== Your assignment ==
Your answer must be the data repeated exactly, with no pictures in it.

Source records:
========

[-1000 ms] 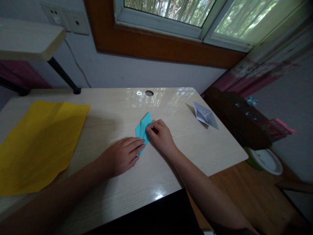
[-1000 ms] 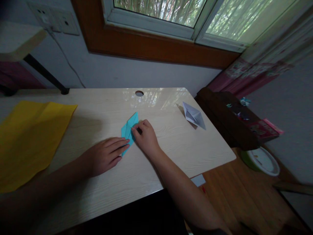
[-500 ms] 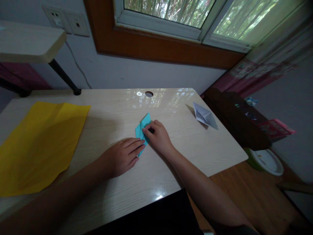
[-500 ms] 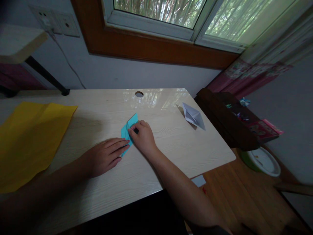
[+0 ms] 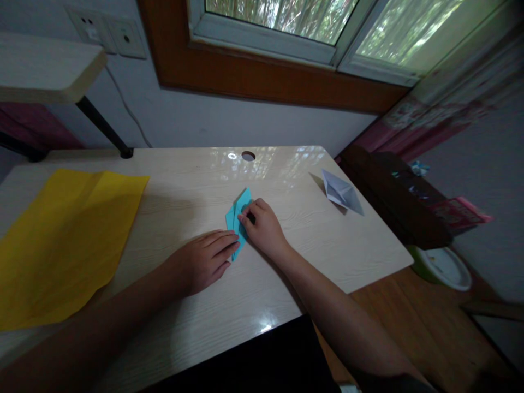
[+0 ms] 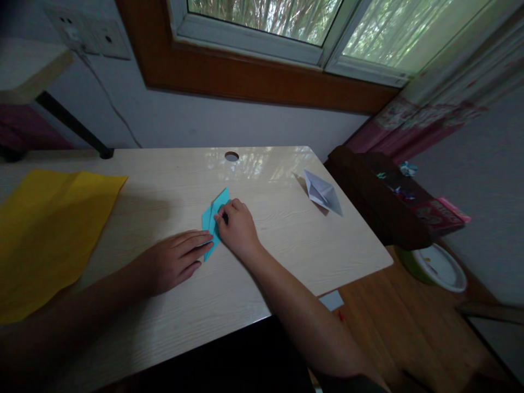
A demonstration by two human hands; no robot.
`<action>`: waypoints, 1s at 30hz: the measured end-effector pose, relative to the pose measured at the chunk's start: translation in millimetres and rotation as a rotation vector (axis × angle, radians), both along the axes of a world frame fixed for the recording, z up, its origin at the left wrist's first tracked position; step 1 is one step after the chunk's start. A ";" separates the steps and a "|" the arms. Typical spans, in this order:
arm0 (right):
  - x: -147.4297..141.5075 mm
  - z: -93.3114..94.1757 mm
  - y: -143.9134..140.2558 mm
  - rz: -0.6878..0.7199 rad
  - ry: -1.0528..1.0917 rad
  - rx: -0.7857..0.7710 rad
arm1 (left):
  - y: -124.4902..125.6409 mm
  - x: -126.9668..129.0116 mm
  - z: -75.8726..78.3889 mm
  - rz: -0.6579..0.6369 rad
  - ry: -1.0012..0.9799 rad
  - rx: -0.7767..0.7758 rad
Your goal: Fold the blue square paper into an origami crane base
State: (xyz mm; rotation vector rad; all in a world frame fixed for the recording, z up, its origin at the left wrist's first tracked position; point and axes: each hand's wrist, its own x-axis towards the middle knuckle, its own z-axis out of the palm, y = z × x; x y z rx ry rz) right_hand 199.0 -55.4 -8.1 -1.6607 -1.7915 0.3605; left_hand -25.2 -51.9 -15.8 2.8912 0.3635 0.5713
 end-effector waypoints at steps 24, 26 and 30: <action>1.3 -3.0 1.6 0.018 -0.146 -0.001 | 2.6 -1.8 -4.7 -0.029 -0.002 -0.045; 1.9 -3.4 1.8 0.015 -0.118 -0.004 | 2.5 -2.1 -4.8 -0.027 -0.015 -0.050; 2.9 -4.5 2.2 0.010 -0.057 0.014 | 2.2 -2.7 -6.3 -0.020 -0.022 -0.040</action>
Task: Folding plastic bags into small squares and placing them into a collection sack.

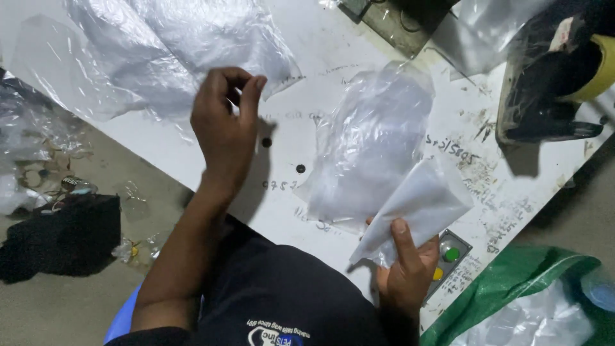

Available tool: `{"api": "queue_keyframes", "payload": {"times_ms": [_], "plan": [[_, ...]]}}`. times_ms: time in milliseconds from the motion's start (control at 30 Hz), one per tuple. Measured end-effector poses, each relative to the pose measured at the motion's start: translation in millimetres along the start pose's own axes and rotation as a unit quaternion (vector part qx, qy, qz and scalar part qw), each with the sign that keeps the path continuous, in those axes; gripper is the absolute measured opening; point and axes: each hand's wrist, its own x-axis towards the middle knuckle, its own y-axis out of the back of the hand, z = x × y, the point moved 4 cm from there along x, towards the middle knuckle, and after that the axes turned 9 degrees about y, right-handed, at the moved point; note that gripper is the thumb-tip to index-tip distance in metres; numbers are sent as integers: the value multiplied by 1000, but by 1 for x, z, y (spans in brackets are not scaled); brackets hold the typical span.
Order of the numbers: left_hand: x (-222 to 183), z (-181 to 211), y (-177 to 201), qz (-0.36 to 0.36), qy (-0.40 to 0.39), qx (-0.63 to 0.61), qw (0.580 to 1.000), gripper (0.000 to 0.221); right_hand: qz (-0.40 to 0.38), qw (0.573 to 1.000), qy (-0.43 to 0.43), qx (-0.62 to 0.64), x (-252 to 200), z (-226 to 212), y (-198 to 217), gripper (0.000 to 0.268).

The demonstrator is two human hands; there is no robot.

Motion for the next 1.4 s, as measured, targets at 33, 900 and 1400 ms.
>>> {"api": "queue_keyframes", "payload": {"times_ms": [33,900,1400], "plan": [[14,-14,0,11,-31,101,994,23,-5,1000,1,2,-1,0,-1,66],[-17,-11,13,-185,111,-143,966,10,17,1000,8,-2,-19,7,9,56],[-26,-22,19,-160,247,-89,952,24,7,998,61,-1,-19,14,16,43]]}}
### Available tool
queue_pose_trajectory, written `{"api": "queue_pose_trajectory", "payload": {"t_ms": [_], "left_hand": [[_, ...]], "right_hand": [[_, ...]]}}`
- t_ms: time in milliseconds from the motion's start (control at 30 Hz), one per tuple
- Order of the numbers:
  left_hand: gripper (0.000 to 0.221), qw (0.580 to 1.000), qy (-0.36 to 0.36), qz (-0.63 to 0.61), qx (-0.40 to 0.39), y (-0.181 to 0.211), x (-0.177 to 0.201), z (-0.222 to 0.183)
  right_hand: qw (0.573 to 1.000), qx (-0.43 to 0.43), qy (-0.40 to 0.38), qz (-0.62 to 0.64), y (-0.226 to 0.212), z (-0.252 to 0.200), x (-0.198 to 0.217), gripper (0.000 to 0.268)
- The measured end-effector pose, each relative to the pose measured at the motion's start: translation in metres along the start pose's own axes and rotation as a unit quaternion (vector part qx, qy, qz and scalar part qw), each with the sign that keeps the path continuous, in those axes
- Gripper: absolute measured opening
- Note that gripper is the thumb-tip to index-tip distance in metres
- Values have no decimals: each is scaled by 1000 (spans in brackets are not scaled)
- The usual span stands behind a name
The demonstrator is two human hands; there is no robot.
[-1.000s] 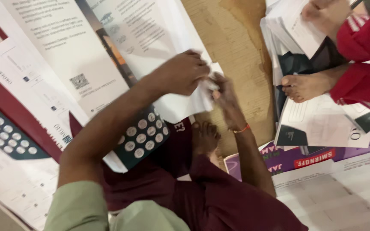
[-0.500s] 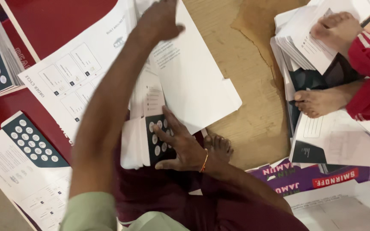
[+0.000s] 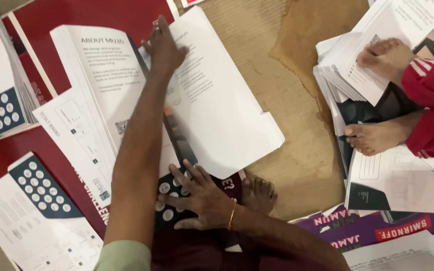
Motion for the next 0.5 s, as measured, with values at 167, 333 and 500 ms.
{"api": "queue_pose_trajectory", "payload": {"t_ms": [167,333,500], "left_hand": [[91,993,77,4,-87,-5,13,-20],[84,993,90,-14,-74,14,33,-42],[71,987,122,-46,-94,15,42,-48]], "right_hand": [[998,2,10,67,16,-4,15,63],[983,-121,133,46,61,-33,29,65],[903,-297,301,-77,113,-77,61,52]]}}
Point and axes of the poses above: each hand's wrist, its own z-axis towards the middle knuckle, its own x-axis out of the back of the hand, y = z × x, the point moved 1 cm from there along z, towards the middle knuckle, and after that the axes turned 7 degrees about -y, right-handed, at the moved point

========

== Result of the task ==
[-1000 ms] 
[-1000 ms] 
[-500 ms] 
[-500 ms] 
[+0 ms] 
[+0 ms] 
A demonstration by two human hands; no robot.
`<action>`: waypoints, 1s at 30hz: the measured end-effector pose, relative to the pose measured at the chunk's start: translation in millimetres and rotation as a rotation vector (axis × angle, radians), both along the axes of a world frame fixed for the recording, z up, its origin at the left wrist's first tracked position; step 1 is one step after the chunk's start. A ";" separates the steps and a "|" the arms. Typical spans, in this order:
arm0 (right):
  - x: -147.4297..141.5075 mm
  - z: -93.3114..94.1757 mm
  - y: -143.9134..140.2558 mm
  - rz: -0.6878..0.7199 rad
  - ry: -1.0528..1.0917 rad
  - rx: -0.7857..0.7710 rad
arm1 (left):
  - y: -124.4902..125.6409 mm
  - x: -126.9668..129.0116 mm
  - z: -75.8726..78.3889 mm
  - rz: -0.6579..0.6369 rad
  - ry: -1.0012..0.9799 rad
  - rx: -0.7767..0.7758 rad
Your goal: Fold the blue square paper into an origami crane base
State: (xyz mm; rotation vector rad; all in a world frame fixed for the recording, z up, its origin at the left wrist's first tracked position; point and axes: each hand's wrist, its own x-axis towards the middle knuckle, its own z-axis out of the palm, y = z × x; x y z rx ry rz) right_hand 199.0 -55.4 -8.1 -1.6607 -1.7915 0.3605; left_hand -25.2 -51.9 -15.8 2.8912 0.3635 0.5713
 end-effector waypoints at steps 24, 26 and 30: <action>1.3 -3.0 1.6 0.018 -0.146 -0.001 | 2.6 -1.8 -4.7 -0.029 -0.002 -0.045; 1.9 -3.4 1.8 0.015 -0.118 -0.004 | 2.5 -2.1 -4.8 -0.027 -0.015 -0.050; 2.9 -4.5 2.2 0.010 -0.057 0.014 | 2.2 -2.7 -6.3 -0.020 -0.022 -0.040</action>
Task: Folding plastic bags into small squares and placing them into a collection sack.


Available tool: `{"api": "queue_keyframes", "payload": {"times_ms": [_], "plan": [[_, ...]]}}`. times_ms: time in milliseconds from the motion's start (control at 30 Hz), one per tuple. Measured end-effector poses, each relative to the pose measured at the motion's start: translation in millimetres along the start pose's own axes and rotation as a unit quaternion (vector part qx, qy, qz and scalar part qw), each with the sign that keeps the path continuous, in those axes; gripper is the absolute measured opening; point and axes: each hand's wrist, its own x-axis towards the middle knuckle, its own y-axis out of the back of the hand, z = x × y, the point moved 4 cm from there along x, towards the middle knuckle, and after that the axes turned 9 degrees about y, right-handed, at the moved point; note that gripper is the thumb-tip to index-tip distance in metres; numbers are sent as integers: the value multiplied by 1000, but by 1 for x, z, y (spans in brackets are not scaled); brackets hold the typical span.
Order of the numbers: left_hand: x (-222 to 183), z (-181 to 211), y (-177 to 201), qz (-0.36 to 0.36), qy (-0.40 to 0.39), qx (-0.63 to 0.61), qw (0.580 to 1.000), gripper (0.000 to 0.221); right_hand: qz (-0.40 to 0.38), qw (0.573 to 1.000), qy (-0.43 to 0.43), qx (-0.62 to 0.64), x (-252 to 200), z (-226 to 212), y (-198 to 217), gripper (0.000 to 0.268).

The demonstrator is two human hands; there is no robot.

Motion for the next 1.4 s, as measured, targets at 33, 900 and 1400 ms.
>>> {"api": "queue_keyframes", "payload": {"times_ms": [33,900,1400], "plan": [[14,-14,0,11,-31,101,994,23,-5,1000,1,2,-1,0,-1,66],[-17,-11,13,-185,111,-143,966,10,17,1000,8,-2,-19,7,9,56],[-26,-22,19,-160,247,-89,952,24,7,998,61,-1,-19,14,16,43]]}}
### Available tool
queue_pose_trajectory, written `{"api": "queue_pose_trajectory", "payload": {"t_ms": [_], "left_hand": [[_, ...]], "right_hand": [[_, ...]]}}`
- t_ms: time in milliseconds from the motion's start (control at 30 Hz), one per tuple
- Order of the numbers:
  left_hand: gripper (0.000 to 0.221), qw (0.580 to 1.000), qy (-0.36 to 0.36), qz (-0.63 to 0.61), qx (-0.40 to 0.39), y (-0.181 to 0.211), x (-0.177 to 0.201), z (-0.222 to 0.183)
  right_hand: qw (0.573 to 1.000), qx (-0.43 to 0.43), qy (-0.40 to 0.38), qz (-0.62 to 0.64), y (-0.226 to 0.212), z (-0.252 to 0.200), x (-0.198 to 0.217), gripper (0.000 to 0.268)
- The measured end-effector pose, each relative to the pose measured at the motion's start: translation in metres along the start pose's own axes and rotation as a unit quaternion (vector part qx, qy, qz and scalar part qw), each with the sign that keeps the path continuous, in those axes
- Gripper: absolute measured opening
- Note that gripper is the thumb-tip to index-tip distance in metres
- Values have no decimals: each is scaled by 1000 (spans in brackets are not scaled)
- The usual span stands behind a name
The demonstrator is two human hands; there is no robot.
[-1.000s] 
[-0.500s] 
[+0.000s] 
Motion for the next 0.5 s, as measured, with values at 167, 333 and 500 ms.
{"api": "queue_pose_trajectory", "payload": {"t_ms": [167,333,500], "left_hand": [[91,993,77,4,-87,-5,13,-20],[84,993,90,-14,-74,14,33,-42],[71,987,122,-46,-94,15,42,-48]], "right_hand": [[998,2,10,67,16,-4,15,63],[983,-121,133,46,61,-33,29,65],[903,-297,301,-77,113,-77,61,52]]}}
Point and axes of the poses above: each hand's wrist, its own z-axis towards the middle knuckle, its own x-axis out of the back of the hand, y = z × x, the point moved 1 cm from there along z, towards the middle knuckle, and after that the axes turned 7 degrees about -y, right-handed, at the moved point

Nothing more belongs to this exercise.